Cette feuille de route, intitulée «Fermer le robinet», est publiée par le Programme des Nations unies pour l'environnement (PNUE) deux semaines avant la deuxième étape prévue à Paris, des négociations qui doivent aboutir à un traité international juridiquement contraignant d'ici fin 2024.
«Les plastiques jouent un rôle positif dans la société à bien des égards», écrit Inger Andersen, directrice exécutive du PNUE. «Il y a cependant un revers à la médaille: la façon dont nous produisons, utilisons et éliminons les plastiques, polluent les écosystèmes, menace la santé humaine et animale et déstabilise le climat.»
«Eliminer les plastiques problématiques»
En 2019, 353 millions de tonnes de déchets plastiques ont été produites dans le monde, dont 22% ont été abandonné dans des décharges sauvages, brûlé à ciel ouvert ou rejeté dans la nature. Le rapport préconise donc «en premier lieu d'éliminer les plastiques problématiques et inutiles», notamment en «réduisant de moitié la production de plastiques à usage unique».
Mais au-delà de cette catégorie éphémère, le PNUE n'évoque pas directement d'objectif de réduction, à la source, de la production de tous les plastiques alors que celle-ci pourrait doubler d'ici à 2040. Des recherches estiment qu'à cette date le plastique pourrait émettre 19% des émissions mondiales de gaz à effet de serre.

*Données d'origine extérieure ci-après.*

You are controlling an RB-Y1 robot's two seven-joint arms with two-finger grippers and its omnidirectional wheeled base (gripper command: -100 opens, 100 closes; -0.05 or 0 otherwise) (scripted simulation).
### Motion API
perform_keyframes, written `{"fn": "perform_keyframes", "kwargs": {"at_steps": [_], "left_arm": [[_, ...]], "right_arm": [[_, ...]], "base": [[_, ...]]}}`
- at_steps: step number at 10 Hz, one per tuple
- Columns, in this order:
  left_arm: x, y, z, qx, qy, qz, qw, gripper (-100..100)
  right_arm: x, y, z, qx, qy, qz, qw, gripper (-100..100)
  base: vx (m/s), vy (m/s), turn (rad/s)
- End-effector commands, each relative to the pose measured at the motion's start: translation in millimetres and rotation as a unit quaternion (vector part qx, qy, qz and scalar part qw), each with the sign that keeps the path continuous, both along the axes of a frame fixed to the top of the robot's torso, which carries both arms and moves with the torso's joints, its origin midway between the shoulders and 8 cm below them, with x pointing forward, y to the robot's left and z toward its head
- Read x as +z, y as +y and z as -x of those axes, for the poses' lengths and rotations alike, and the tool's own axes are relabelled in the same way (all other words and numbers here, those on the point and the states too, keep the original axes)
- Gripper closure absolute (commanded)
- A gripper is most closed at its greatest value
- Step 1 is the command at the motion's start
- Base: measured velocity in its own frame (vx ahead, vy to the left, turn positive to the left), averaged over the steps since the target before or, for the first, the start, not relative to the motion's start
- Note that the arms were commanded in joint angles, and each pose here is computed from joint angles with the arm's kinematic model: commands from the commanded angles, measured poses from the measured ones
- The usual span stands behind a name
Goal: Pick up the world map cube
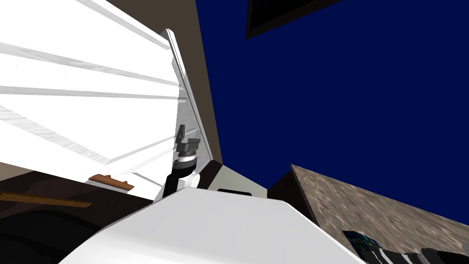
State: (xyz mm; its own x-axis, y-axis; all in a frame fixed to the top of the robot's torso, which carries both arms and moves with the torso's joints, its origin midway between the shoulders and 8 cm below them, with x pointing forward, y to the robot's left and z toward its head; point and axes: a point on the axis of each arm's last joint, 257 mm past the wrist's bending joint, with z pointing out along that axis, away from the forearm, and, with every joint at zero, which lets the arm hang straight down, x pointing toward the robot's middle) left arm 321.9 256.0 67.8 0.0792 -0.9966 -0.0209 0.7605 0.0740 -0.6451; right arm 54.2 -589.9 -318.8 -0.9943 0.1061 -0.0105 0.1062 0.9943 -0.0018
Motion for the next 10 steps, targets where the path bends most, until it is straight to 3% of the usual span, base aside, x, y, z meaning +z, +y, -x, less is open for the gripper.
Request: {"fn": "perform_keyframes", "kwargs": {"at_steps": [1, 2, 4, 5, 6, 7, 8, 9, 10], "left_arm": [[0, 0.0, 0, 0.0, 0.0, 0.0, 1.0, 0], [0, 0.0, 0, 0.0, 0.0, 0.0, 1.0, 0], [0, 0.0, 0, 0.0, 0.0, 0.0, 1.0, 0], [0, 0.0, 0, 0.0, 0.0, 0.0, 1.0, 0], [0, 0.0, 0, 0.0, 0.0, 0.0, 1.0, 0], [0, 0.0, 0, 0.0, 0.0, 0.0, 1.0, 0], [0, 0.0, 0, 0.0, 0.0, 0.0, 1.0, 0], [0, 0.0, 0, 0.0, 0.0, 0.0, 1.0, 0], [0, 0.0, 0, 0.0, 0.0, 0.0, 1.0, 0]], "right_arm": [[2, 2, -3, -0.01, 0.0, 0.001, 1.0, 100], [4, 7, -8, 0.002, -0.001, 0.002, 1.0, 100], [4, 7, -7, -0.013, 0.0, 0.002, 0.9999, 100], [7, 12, -13, -0.003, -0.001, 0.003, 1.0, 100], [7, 12, -13, -0.015, -0.001, 0.003, 0.9999, 100], [10, 17, -18, -0.003, -0.003, 0.003, 1.0, 100], [10, 17, -18, -0.017, -0.003, 0.003, 0.9998, 100], [9, 17, -17, -0.01, -0.003, 0.003, 0.9999, 100], [9, 17, -18, -0.012, -0.003, 0.003, 0.9999, 0]], "base": [[-0.033, -0.024, 0.023], [-0.036, -0.027, 0.024], [-0.02, -0.014, 0.01], [-0.023, -0.013, 0.02], [-0.028, -0.021, 0.022], [-0.037, -0.032, 0.026], [-0.034, -0.03, 0.022], [-0.012, -0.012, 0.007], [0.0, 0.0, 0.0]]}}
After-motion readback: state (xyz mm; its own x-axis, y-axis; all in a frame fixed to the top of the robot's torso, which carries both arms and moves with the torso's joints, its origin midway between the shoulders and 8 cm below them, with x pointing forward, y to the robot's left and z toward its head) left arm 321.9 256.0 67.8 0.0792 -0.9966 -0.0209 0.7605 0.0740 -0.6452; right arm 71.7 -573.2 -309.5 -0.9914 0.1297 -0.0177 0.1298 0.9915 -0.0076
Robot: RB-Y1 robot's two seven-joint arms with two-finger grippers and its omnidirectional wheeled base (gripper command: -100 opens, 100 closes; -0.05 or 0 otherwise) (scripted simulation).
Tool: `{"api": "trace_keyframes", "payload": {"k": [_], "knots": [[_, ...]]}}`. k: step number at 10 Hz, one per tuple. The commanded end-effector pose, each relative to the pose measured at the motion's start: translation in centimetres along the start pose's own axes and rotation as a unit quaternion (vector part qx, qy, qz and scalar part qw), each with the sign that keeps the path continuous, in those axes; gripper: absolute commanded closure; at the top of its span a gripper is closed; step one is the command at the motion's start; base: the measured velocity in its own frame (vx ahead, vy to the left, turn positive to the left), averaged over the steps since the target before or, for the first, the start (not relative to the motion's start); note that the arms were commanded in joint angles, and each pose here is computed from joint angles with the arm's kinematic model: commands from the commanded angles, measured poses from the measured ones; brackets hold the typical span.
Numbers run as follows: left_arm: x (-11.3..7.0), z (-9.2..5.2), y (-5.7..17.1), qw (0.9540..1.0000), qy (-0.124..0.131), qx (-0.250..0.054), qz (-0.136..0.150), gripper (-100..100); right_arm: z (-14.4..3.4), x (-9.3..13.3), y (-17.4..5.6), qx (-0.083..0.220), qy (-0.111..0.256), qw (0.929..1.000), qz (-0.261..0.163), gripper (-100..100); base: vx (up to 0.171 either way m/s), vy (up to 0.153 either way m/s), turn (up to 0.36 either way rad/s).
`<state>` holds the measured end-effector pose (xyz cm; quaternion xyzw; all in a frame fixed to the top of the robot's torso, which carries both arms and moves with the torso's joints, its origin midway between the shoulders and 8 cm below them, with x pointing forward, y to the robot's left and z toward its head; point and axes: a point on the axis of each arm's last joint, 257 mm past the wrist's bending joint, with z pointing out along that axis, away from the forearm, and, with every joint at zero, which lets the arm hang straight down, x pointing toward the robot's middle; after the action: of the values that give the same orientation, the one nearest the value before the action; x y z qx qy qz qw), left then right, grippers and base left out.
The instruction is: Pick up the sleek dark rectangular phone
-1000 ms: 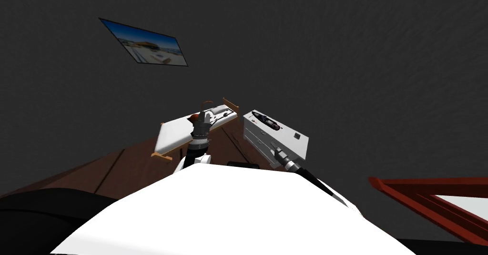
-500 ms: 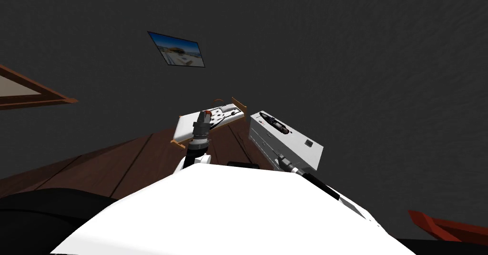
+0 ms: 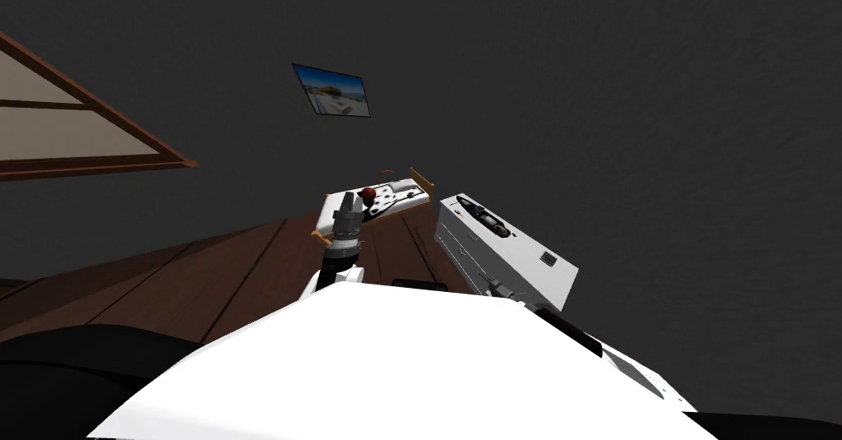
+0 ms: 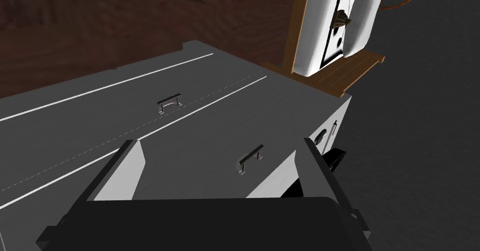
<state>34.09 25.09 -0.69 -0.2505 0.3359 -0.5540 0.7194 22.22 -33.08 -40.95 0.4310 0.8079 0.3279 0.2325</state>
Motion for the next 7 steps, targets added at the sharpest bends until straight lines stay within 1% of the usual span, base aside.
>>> {"api": "trace_keyframes", "payload": {"k": [1,2,3,4,5,6,7], "knots": [[0.0,0.0,0.0,1.0,0.0,0.0,0.0,0,-1.3,-0.7,-2.1,0.028,0.0,0.9996,-0.001,-100,-0.015,-0.022,0.15],[0.0,0.0,0.0,1.0,0.0,0.0,0.0,0,-1.4,-0.9,-2.1,0.03,0.0,0.9995,-0.004,-100,-0.005,-0.011,-0.077],[0.0,0.0,0.0,1.0,0.0,0.0,0.0,0,-2.7,-1.5,-5.4,0.074,0.0,0.9973,0.002,-100,-0.005,-0.011,0.3],[0.0,0.0,0.0,1.0,0.0,0.0,0.0,0,-2.9,-1.8,-5.4,0.076,-0.001,0.9971,0.0,-100,-0.005,-0.026,0.204],[0.0,0.0,0.0,1.0,0.0,0.0,0.0,0,-4.6,-2.9,-8.5,0.12,-0.003,0.9927,0.001,-100,-0.004,-0.035,0.349],[0.0,0.0,0.0,1.0,0.0,0.0,0.0,0,-4.6,-2.9,-8.5,0.12,-0.004,0.9927,0.005,-100,-0.002,-0.042,0.158],[0.0,0.0,0.0,1.0,0.0,0.0,0.0,0,-6.5,-4.0,-11.3,0.162,-0.008,0.9868,0.006,-100,0.006,-0.051,0.264]]}}
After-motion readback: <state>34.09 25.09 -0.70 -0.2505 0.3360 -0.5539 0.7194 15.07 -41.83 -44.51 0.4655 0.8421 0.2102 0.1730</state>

En revanche, le PNUE met en exergue un objectif de réduction de la pollution, prévoyant 408 millions de tonnes de déchets à gérer en 2040, si le modèle économique actuel se poursuivait. Ce qui se traduirait par 227 millions de tonnes de plastiques abandonnées dans l'environnement.

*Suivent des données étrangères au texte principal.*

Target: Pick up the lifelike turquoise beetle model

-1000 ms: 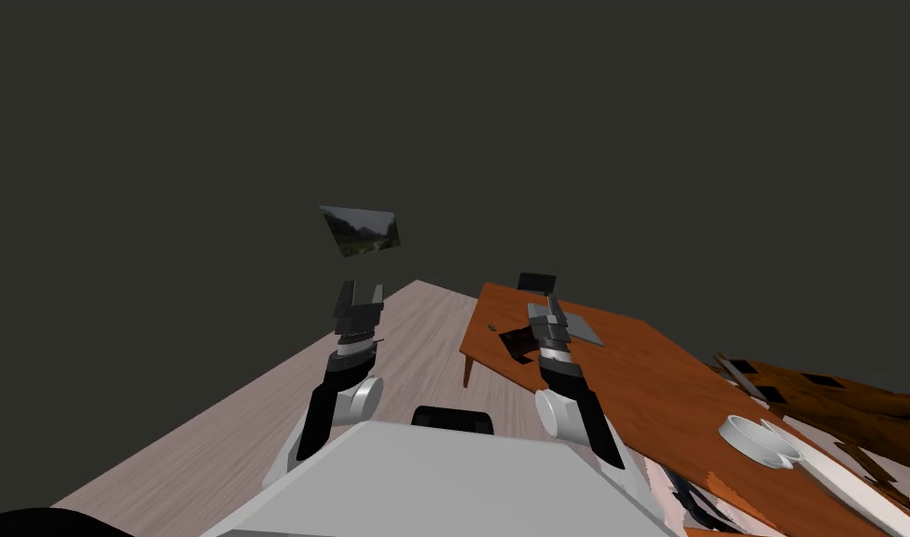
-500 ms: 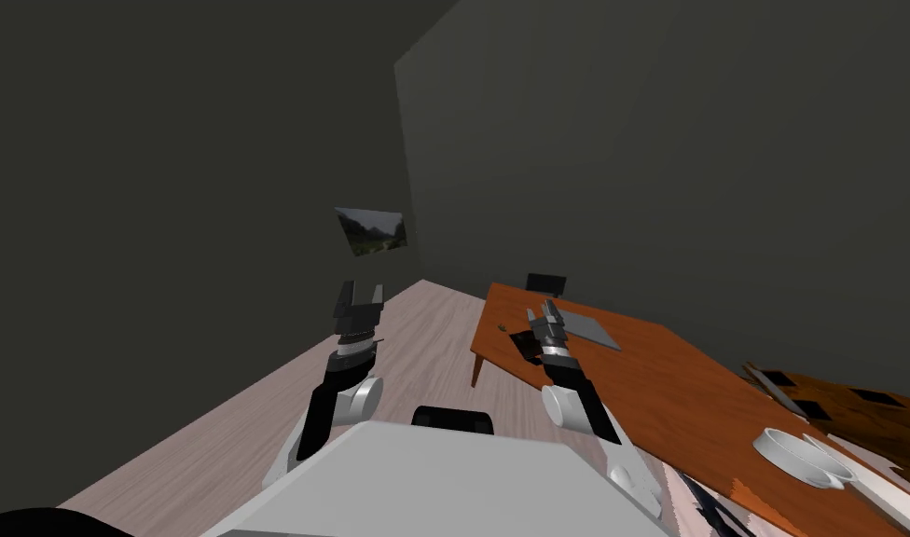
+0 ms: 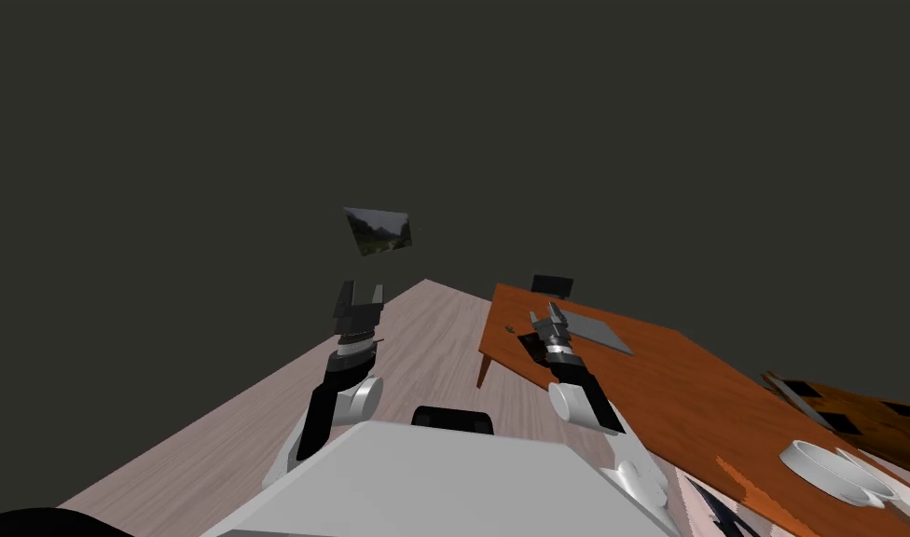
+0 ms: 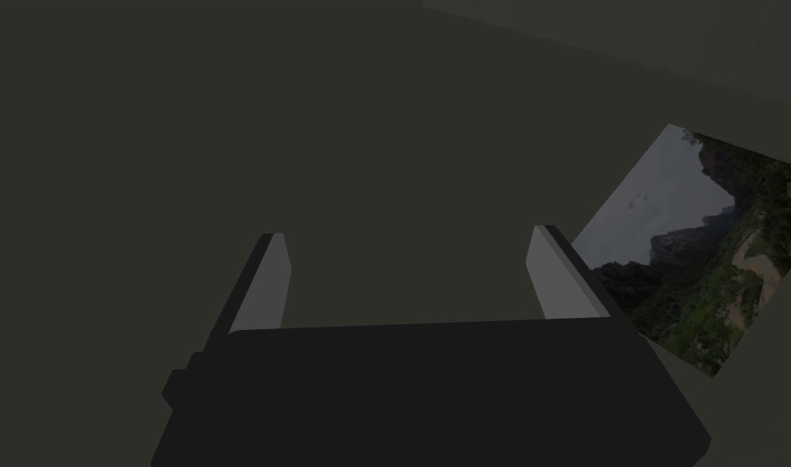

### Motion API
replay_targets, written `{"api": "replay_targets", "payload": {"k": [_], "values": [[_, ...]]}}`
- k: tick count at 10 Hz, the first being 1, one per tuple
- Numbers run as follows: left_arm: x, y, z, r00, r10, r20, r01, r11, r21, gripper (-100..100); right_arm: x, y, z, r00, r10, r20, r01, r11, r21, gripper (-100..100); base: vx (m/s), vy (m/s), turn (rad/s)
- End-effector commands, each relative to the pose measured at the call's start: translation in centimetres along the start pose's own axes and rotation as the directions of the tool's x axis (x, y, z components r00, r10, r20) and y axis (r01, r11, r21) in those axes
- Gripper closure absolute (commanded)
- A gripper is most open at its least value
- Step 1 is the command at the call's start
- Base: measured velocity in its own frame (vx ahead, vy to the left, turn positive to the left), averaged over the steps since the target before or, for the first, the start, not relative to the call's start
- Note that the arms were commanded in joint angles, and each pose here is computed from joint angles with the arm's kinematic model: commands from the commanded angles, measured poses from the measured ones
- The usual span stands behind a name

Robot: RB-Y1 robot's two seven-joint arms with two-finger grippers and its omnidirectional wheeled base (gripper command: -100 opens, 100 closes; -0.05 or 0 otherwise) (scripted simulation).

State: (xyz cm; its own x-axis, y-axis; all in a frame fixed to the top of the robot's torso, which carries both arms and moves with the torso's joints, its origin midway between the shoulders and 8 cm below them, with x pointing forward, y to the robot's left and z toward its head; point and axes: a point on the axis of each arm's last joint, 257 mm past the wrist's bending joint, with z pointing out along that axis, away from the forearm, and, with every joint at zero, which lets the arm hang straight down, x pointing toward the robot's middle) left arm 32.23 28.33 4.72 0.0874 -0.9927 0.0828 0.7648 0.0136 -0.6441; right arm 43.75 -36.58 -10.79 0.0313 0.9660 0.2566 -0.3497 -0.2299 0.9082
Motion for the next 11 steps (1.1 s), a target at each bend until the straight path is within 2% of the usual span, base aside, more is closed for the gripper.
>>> {"api": "replay_targets", "payload": {"k": [1,2,4,7,8,9,10,11], "values": [[0.0,0.0,0.0,1.0,0.0,0.0,0.0,1.0,0.0,0,-2.0,-1.1,0.5,0.998,0.05,0.033,-0.051,0.998,0.031,-100,-0.009,0.087,0.048],[0.0,0.0,0.0,1.0,0.0,0.0,0.0,1.0,0.0,0,-2.3,-1.5,0.4,0.998,0.049,0.039,-0.05,0.998,0.039,-100,-0.007,0.077,0.032],[0.0,0.0,0.0,1.0,0.0,0.0,0.0,1.0,0.0,0,-6.0,-2.5,1.3,0.987,0.123,0.105,-0.13,0.989,0.071,-100,0.007,0.129,0.093],[0.0,0.0,0.0,1.0,0.0,0.0,0.0,1.0,0.0,0,-9.1,-4.4,1.1,0.967,0.187,0.175,-0.207,0.973,0.101,-100,0.003,0.09,0.034],[0.0,0.0,0.0,1.0,0.0,0.0,0.0,1.0,0.0,0,-11.0,-4.5,1.5,0.951,0.224,0.213,-0.249,0.964,0.099,-100,0.001,0.084,0.073],[0.0,0.0,0.0,1.0,0.0,0.0,0.0,1.0,0.0,0,-11.5,-5.2,1.1,0.944,0.236,0.23,-0.266,0.958,0.106,-100,0.004,0.067,0.028],[0.0,0.0,0.0,1.0,0.0,0.0,0.0,1.0,0.0,0,-13.3,-5.2,1.5,0.922,0.279,0.268,-0.313,0.945,0.096,-100,0.007,0.073,0.065],[0.0,0.0,0.0,1.0,0.0,0.0,0.0,1.0,0.0,0,-14.0,-6.0,1.0,0.914,0.286,0.286,-0.326,0.94,0.103,-100,0.011,0.07,0.033]]}}
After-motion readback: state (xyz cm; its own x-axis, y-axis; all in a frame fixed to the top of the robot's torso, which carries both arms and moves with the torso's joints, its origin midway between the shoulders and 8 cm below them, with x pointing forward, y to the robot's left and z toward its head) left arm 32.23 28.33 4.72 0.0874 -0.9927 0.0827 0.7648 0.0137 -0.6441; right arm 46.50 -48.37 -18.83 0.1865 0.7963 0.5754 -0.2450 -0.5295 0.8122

Océan Pacifique: Le continent de plastique fait quelques heureux
«Trois mutations du marché»
Pour l'éviter, le programme onusien presse la communauté internationale d'adopter un «scénario de changement systémique», fondé sur «trois mutations du marché: réutiliser, recycler, diversifier». Une telle révolution, affirme le rapport, pourrait réduire ces déchets abandonnés de 80% à 41 millions de tonnes, en 2040.

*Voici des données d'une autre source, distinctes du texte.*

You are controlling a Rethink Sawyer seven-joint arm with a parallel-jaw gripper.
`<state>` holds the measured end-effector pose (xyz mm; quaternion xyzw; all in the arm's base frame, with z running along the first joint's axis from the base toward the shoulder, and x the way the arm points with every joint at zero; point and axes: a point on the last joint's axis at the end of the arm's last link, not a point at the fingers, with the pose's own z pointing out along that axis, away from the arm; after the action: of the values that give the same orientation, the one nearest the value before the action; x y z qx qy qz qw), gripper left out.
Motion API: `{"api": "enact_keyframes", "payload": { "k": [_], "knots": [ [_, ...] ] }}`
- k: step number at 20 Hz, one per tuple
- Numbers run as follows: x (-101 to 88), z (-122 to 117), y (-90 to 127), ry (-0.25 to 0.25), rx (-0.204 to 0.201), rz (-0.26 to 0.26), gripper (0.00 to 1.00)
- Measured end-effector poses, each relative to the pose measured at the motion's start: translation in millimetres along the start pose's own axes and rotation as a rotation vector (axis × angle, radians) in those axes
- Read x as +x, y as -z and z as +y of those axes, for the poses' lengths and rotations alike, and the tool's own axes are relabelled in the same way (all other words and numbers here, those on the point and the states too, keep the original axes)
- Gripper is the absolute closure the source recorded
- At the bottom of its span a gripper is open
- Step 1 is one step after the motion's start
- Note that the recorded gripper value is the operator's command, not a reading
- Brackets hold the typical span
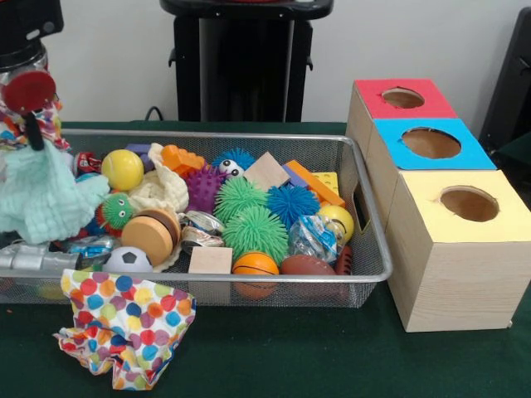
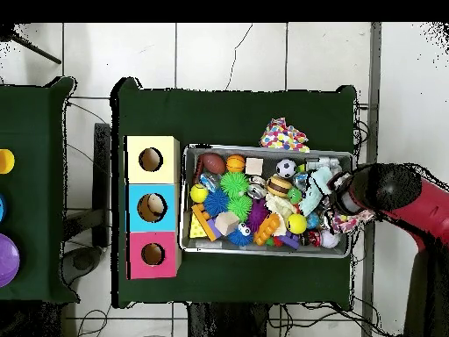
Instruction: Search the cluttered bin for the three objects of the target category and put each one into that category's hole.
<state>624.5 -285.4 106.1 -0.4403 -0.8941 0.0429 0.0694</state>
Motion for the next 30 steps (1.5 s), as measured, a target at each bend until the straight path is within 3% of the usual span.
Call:
{"api": "enact_keyframes", "payload": {
  "k": [10, 18, 23, 30],
  "knots": [
    [26.7, 39.5, -1.2, 0.088, 0.026, -0.016, 1.0],
    [52.3, 76.5, -24.1, 0.169, 0.054, -0.072, 1.0],
    [53.5, 78.8, -46.9, 0.184, 0.065, -0.12, 1.0],
    [45.8, 52.5, -76.6, 0.169, 0.109, -0.157, 1.0]
  ]
}}
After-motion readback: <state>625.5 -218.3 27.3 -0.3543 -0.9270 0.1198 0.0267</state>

«Promouvoir la réutilisation, la vente en vrac, les systèmes de consigne, de reprise des emballages, peut permettre de réduire de 30% (cette) pollution plastique», estime le rapport. «Une réduction supplémentaire de 20% peut être atteinte si le recyclage devient plus stable et rentable», notamment en «supprimant les subventions des énergies fossiles» qui rendent les plastiques neufs, trop bon marché.
«Diminution de 17%»
«Le remplacement des emballages, des sachets et des plats à emporter par des matériaux alternatifs (papier ou compostables) peut ajouter une diminution de 17%», note aussi le rapport qui s'est fondé sur les calculs du Pew Charitable Trusts et du cabinet Systemiq. «Même avec ces mesures, 100 millions de tonnes de plastiques à usage unique et à courte durée de vie devront encore être traitées, chaque année, d'ici 2040, sans compter l'héritage considérable de la pollution plastique existante».
Cette transition ferait économiser 4,5 milliards de dollars (4 milliards de francs suisses), estime le PNUE, qui prévoit la création de 700'000 emplois pour y parvenir, principalement dans les pays pauvres. Pour Hirotaka Koite, responsable de Greenpeace joint par l'AFP, «le rapport est très en deçà des ambitions nécessaires», car «il ne parle pas de réduction de la production globale».
Avant même de parler de «réutilisation», les conclusions «sous-estiment nettement le rôle que la réduction de +l'utilisation+ peut jouer» et accordent «trop de crédit au recyclage chimique». «Ils ont essayé de changer un tuyau, de remplacer les vannes, mais ils n'essaient pas vraiment de fermer le robinet», regrette Hirotaka Koite. Il salue toutefois la prise en compte de l'ensemble du cycle de vie pour évaluer les alternatives, les avertissements contre l'écoblanchiment des plastiques faussement «dégradables ou compostables», et la suppression des subventions.